April 22, 2012 10:17 AM Subscribe
What can help someone learn the 'soft skills' of successful employment? I have a friend who is constantly putting up barriers to his own success, and i think that it might just be a matter of recognizing what he's doing and what to do differently.
The barriers he puts up are really self defeating - ie. not completing tasks at all because the deadline is undefined; constantly giving excuses for gaps rather than promising to fill them ("i didn't do it cause i was busy with xyz personal things" rather than "sorry i'll do that right away"). He applies for jobs he's overqualified for because he doesn't know how to sell himself. He pushes on little things (dress codes etc) because he's technically "right", rather than picking his battles.
I don't think he even knows that these are problems or recognizes that these are things that are holding him back. In his personal life, he's a cooperative, intelligent and trustworthy guy. He's smart but has spent his life in unskilled or dead-end jobs, and he's floundering in those.
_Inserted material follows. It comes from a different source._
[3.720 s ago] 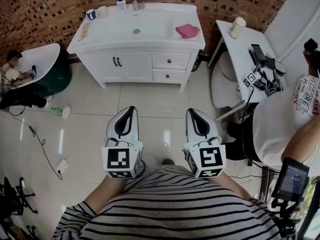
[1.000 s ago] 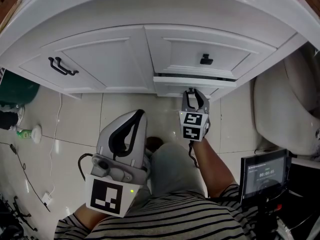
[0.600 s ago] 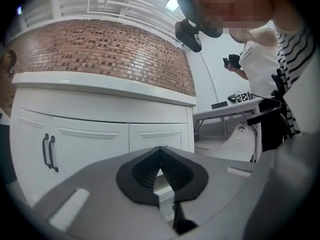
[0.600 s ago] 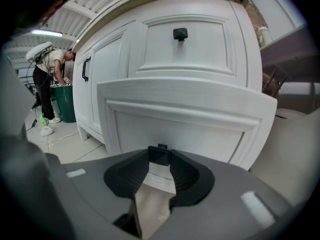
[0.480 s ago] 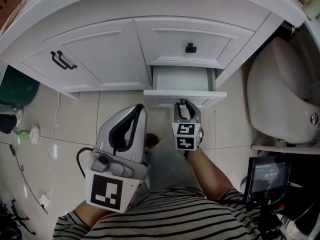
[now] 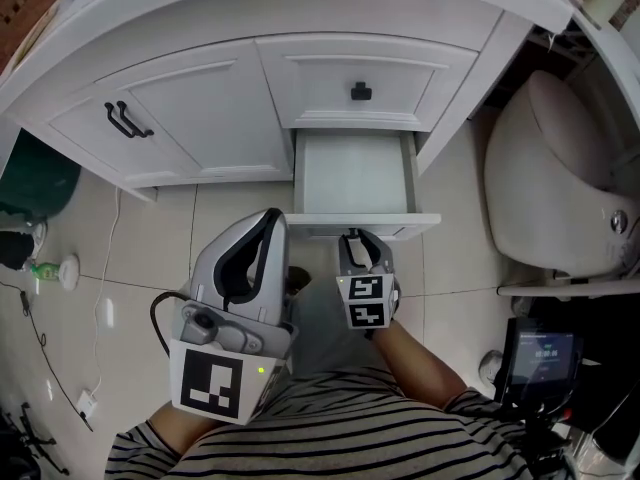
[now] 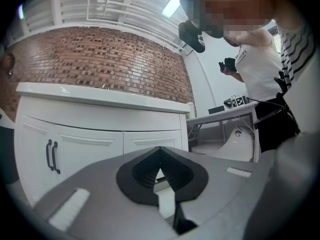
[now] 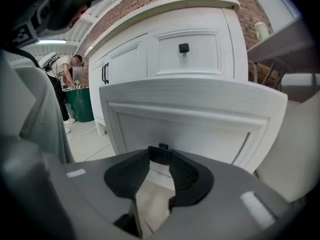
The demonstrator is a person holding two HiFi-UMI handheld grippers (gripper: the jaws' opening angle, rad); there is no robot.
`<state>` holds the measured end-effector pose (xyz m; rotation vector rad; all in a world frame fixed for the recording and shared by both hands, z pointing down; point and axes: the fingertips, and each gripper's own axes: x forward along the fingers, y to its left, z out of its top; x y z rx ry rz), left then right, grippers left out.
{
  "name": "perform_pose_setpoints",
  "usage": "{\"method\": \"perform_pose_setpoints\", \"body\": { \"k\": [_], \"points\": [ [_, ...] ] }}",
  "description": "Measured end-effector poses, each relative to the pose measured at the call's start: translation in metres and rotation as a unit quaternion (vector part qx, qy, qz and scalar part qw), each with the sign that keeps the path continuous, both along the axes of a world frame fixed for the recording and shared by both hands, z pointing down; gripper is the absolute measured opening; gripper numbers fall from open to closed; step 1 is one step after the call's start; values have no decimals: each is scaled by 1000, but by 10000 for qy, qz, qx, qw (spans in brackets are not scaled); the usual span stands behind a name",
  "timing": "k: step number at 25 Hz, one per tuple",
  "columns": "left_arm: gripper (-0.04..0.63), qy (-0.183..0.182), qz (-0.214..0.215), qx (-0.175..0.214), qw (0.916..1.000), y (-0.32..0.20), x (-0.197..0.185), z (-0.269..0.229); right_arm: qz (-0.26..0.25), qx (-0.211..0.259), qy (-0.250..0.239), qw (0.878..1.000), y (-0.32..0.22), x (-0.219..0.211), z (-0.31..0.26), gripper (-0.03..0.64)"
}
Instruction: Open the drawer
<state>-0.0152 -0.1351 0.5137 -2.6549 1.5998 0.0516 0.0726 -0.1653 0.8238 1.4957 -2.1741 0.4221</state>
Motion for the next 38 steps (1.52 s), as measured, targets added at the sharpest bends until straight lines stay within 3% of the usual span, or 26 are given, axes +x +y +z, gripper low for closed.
{"method": "perform_pose_setpoints", "body": {
  "k": [13,19,22,25,28,31,34,38],
  "points": [
    [15,27,-77,72,9999,18,5,-5,-205,-203,-100,9995,34,0,1,118],
    [15,92,-91,-4,9999,12,1,-1,-297,-199,224,9991,34,1,4,127],
    [15,72,24,-91,9999,-1,0,2,-417,-364,-4,9985,37,2,-1,144],
    [15,-170,414,-296,9986,-30,2,-2,-531,-738,-161,9957,50,9,-24,143],
    [15,-285,711,-386,9963,-64,3,-34,-358,-941,-333,9944,65,23,-95,100],
    [15,-274,639,-633,9956,-72,-4,-84,-144,-744,-514,9958,75,21,-204,2],
    [15,-402,647,-1038,9917,-41,-13,-155,-178,-420,-664,9967,87,4,-334,2],
    [15,-309,108,-810,9962,15,-47,-293,-634,134,-778,9949,98,-23,-493,2]
  ]
}}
For those of you who have read Malcolm Gladwell's Outliers, I see a lot of commonalities between this friend and the unsuccessful genius he profiles - lots of intelligence and a good person, but without the skills on how to deal with authority or how to navigate systems/bureaucracies/management to succeed in a conventional way. He wants to succeed in that conventional way.
So, my question: what are the books or courses (etc) that teach this stuff? The 'how to succeed at work' type books, that aren't targeted exclusively for executives or white collar professionals?
posted by Kololo to work & money (8 answers total) 43 users marked this as a favorite
It sounds like he has a lot of ground to cover -- I would suggest identifying one change to make, starting with that, and then once he feels like that is "wired in", select a different change. No one changes overnight and if you try to change too many things at once, you might not make much progress.
Also, he should be aware of the "Four stages of competence" -- sounds like right now he is mostly "unconsciously incompetent". Moving into conscious incompetence can be hard -- but it is necessary in order to change.